(RECORDS FOR THE EXERCISE begins)

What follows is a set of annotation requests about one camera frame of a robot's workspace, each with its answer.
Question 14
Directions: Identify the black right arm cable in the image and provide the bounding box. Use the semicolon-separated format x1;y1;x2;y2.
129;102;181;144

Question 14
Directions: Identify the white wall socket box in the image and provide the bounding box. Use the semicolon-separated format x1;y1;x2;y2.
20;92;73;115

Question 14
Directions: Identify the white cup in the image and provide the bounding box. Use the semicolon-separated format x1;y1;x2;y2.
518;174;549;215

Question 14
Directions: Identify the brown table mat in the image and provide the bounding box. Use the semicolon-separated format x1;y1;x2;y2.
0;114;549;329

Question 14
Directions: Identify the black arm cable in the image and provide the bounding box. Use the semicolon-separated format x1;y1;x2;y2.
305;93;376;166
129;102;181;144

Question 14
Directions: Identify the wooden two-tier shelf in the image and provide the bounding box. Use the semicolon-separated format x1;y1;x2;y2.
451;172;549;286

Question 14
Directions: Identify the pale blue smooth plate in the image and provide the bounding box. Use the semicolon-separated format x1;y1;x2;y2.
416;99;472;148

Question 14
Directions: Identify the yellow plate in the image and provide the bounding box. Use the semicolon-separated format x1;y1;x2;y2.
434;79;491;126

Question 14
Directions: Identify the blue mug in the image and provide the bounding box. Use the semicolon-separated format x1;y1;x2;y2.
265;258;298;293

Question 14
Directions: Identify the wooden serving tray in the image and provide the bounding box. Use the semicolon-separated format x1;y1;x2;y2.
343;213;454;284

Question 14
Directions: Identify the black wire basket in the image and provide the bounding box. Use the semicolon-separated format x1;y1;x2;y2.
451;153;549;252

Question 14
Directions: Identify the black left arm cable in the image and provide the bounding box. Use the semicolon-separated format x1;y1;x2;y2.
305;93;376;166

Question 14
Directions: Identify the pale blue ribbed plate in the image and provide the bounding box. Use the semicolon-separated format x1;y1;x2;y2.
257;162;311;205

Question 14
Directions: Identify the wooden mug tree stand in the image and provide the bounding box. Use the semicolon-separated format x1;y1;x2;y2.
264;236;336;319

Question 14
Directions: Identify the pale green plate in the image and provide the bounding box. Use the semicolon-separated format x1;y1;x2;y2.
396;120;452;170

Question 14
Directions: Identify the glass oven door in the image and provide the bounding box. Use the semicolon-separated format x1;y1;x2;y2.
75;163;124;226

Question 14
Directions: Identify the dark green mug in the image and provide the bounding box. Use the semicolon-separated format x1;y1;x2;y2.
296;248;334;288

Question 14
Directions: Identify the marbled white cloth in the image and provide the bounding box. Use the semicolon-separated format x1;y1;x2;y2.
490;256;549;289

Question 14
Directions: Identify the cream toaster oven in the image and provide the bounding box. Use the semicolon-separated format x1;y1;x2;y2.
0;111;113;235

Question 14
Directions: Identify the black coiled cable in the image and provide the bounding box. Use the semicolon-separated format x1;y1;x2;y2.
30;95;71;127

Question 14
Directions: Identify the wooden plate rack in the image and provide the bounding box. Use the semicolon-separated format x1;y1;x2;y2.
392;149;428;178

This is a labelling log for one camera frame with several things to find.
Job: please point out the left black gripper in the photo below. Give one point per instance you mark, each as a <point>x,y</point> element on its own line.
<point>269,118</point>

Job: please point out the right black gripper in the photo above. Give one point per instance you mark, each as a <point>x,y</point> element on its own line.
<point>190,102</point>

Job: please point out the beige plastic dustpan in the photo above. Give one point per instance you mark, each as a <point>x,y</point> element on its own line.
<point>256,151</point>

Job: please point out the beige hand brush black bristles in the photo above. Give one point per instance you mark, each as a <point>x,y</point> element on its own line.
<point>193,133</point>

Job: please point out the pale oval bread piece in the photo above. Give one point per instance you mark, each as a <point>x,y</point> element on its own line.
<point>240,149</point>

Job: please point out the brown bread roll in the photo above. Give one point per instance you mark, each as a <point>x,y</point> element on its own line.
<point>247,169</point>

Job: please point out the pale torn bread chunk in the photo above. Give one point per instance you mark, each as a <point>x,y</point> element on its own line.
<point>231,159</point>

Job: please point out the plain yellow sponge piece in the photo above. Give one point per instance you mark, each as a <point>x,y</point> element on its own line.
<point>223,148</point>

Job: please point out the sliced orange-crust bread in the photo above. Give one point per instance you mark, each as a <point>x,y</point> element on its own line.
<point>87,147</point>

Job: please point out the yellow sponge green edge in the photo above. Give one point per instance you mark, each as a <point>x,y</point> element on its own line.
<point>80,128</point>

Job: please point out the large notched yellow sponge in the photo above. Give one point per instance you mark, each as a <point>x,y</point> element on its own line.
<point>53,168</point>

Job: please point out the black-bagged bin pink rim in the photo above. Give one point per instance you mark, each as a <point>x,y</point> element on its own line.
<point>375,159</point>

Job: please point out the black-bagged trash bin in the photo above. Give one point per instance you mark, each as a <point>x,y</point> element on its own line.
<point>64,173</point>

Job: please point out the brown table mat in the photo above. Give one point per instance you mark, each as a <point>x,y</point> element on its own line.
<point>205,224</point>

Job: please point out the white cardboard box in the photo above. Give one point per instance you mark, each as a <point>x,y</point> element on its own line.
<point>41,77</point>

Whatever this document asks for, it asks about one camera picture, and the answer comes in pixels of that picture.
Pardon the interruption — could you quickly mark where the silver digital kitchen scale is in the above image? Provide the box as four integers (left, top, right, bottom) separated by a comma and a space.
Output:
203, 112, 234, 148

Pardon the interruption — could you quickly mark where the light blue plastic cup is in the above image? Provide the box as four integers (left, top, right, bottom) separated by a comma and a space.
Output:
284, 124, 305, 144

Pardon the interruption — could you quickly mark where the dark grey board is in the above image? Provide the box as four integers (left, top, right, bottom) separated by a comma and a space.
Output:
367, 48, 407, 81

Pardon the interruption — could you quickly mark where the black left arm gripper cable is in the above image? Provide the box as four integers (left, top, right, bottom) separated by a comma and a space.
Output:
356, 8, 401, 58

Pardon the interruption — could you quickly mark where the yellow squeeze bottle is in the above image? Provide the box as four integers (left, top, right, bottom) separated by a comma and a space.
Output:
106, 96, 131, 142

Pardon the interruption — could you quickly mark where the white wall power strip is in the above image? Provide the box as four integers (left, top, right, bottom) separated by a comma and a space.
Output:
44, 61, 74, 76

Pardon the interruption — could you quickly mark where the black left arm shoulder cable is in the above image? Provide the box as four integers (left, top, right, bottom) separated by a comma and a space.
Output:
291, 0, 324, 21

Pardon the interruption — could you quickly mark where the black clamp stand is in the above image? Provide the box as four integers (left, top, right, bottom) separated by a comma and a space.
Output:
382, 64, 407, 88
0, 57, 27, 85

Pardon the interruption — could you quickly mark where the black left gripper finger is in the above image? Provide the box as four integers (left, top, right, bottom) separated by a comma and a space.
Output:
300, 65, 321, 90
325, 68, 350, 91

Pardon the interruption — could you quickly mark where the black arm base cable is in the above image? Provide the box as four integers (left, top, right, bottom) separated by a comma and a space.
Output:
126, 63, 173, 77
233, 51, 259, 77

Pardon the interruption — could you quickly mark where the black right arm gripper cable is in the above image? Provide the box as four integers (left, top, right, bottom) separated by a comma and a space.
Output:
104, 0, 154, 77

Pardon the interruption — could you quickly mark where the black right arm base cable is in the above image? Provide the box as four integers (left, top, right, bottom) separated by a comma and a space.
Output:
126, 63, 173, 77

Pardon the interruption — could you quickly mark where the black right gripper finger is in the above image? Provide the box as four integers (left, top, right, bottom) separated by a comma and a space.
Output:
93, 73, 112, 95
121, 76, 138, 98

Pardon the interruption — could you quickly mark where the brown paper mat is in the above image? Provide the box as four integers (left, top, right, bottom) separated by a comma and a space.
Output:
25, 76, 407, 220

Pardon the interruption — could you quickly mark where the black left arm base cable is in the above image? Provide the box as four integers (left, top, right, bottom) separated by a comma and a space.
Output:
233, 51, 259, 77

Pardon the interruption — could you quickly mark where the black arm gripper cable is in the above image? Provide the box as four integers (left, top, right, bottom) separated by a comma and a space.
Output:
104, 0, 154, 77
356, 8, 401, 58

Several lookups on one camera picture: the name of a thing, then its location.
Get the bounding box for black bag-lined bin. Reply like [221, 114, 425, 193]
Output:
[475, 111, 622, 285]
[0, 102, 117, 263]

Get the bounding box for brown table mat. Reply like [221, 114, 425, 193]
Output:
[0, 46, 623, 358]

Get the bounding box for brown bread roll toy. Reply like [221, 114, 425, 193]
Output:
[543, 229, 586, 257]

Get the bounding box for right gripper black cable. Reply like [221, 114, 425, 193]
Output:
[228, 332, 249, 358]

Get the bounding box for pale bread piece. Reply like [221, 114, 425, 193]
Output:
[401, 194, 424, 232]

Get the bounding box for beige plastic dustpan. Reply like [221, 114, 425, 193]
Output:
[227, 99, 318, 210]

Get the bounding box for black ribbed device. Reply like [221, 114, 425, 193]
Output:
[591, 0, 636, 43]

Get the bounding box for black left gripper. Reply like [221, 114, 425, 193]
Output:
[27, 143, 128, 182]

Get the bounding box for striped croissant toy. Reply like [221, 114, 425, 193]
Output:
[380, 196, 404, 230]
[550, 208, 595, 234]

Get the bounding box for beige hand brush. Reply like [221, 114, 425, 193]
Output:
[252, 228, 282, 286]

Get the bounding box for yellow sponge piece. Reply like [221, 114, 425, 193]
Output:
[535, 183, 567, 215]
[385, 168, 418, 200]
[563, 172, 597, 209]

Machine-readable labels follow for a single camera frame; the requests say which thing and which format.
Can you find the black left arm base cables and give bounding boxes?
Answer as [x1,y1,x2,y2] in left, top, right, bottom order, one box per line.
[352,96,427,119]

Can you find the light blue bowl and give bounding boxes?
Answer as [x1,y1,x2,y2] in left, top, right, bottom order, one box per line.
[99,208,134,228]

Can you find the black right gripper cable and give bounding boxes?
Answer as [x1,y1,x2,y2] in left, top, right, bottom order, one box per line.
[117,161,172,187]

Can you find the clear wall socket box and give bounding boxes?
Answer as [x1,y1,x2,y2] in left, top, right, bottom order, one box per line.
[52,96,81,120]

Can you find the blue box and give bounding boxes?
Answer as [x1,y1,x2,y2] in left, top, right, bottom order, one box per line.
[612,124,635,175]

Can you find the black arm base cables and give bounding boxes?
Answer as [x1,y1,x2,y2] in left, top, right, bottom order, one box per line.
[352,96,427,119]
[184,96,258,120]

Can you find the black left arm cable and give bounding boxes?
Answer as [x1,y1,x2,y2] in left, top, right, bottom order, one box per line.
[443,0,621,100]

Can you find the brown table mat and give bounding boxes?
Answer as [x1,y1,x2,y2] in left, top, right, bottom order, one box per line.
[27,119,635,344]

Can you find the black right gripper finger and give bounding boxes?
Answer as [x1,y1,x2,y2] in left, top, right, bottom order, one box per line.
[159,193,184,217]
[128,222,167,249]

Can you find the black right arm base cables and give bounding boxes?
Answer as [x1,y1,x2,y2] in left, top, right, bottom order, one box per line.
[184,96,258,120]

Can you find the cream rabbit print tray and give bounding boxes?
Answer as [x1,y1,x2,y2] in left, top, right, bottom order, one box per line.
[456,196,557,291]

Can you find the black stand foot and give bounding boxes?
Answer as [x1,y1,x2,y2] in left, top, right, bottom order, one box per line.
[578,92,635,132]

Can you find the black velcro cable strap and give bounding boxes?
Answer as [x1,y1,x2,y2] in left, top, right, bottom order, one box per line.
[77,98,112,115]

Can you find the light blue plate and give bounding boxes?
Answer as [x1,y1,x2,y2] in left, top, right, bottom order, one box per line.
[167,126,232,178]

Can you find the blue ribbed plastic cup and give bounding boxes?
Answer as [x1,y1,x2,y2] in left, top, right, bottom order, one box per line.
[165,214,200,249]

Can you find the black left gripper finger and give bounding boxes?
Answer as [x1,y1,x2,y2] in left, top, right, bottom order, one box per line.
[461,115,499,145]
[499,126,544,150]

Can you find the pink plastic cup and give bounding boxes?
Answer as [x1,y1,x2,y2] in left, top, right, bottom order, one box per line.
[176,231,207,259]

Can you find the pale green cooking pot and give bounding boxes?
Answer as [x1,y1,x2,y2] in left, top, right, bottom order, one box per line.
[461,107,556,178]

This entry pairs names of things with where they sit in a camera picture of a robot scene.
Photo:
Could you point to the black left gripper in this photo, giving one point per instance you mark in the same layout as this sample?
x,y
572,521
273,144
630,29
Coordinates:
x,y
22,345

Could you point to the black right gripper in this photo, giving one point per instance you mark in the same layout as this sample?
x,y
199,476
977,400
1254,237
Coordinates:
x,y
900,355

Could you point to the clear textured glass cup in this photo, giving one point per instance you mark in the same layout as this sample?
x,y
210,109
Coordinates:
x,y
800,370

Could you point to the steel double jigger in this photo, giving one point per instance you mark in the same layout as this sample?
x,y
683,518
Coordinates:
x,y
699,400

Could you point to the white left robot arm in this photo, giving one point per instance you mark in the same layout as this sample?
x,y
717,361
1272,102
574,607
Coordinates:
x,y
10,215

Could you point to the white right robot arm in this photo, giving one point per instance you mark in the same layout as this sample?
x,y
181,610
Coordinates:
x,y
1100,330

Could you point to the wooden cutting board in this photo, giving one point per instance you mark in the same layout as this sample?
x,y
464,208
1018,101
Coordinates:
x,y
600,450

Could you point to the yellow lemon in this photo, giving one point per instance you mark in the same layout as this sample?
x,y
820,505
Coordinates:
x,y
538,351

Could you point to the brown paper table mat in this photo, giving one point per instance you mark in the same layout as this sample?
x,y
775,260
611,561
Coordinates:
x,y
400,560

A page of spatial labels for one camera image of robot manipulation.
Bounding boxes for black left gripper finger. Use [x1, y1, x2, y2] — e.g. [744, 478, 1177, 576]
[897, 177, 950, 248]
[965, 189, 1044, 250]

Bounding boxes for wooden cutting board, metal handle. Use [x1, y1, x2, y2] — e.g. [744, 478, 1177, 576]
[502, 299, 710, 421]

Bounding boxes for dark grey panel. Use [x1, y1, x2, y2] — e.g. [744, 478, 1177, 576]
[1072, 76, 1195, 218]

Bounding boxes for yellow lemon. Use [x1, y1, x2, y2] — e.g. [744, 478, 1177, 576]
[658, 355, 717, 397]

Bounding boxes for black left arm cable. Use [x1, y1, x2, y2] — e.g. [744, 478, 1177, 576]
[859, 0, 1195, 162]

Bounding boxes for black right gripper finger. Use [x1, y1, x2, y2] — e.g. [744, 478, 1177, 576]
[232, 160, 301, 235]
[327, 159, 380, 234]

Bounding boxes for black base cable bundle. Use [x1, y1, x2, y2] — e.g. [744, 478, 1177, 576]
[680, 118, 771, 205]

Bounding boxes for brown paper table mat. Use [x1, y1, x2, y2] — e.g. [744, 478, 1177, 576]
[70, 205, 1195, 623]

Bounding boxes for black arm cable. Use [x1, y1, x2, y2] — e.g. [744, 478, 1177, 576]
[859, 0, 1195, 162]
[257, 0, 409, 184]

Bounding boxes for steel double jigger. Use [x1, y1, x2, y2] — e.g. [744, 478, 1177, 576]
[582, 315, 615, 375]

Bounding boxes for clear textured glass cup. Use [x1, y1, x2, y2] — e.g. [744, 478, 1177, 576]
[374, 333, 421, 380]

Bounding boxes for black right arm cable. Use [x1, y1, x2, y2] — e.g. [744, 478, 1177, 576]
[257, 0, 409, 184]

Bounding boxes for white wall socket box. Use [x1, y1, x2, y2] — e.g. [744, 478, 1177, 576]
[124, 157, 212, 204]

(RECORDS FOR THE EXERCISE ends)

## WHAT YOU ARE ASKED TO DO
What is asked for is an exact copy of the lines above from the one containing "the black clamp" through the one containing "where the black arm base", and only those.

## EXERCISE RESPONSE
Pardon the interruption — could you quickly mark where the black clamp stand is in the above image? Provide the box as four integers (left, top, right, bottom) separated by a comma and a space.
Output:
382, 64, 407, 88
0, 57, 27, 85

Pardon the interruption — could you quickly mark where the black left gripper finger is in the above image? Provide the box as four integers (left, top, right, bottom) separated by a comma and a space.
Output:
300, 65, 321, 90
325, 68, 350, 91

Pardon the interruption — could you quickly mark where the black arm base cable is in the above image? Provide the box as four integers (left, top, right, bottom) separated by a comma and a space.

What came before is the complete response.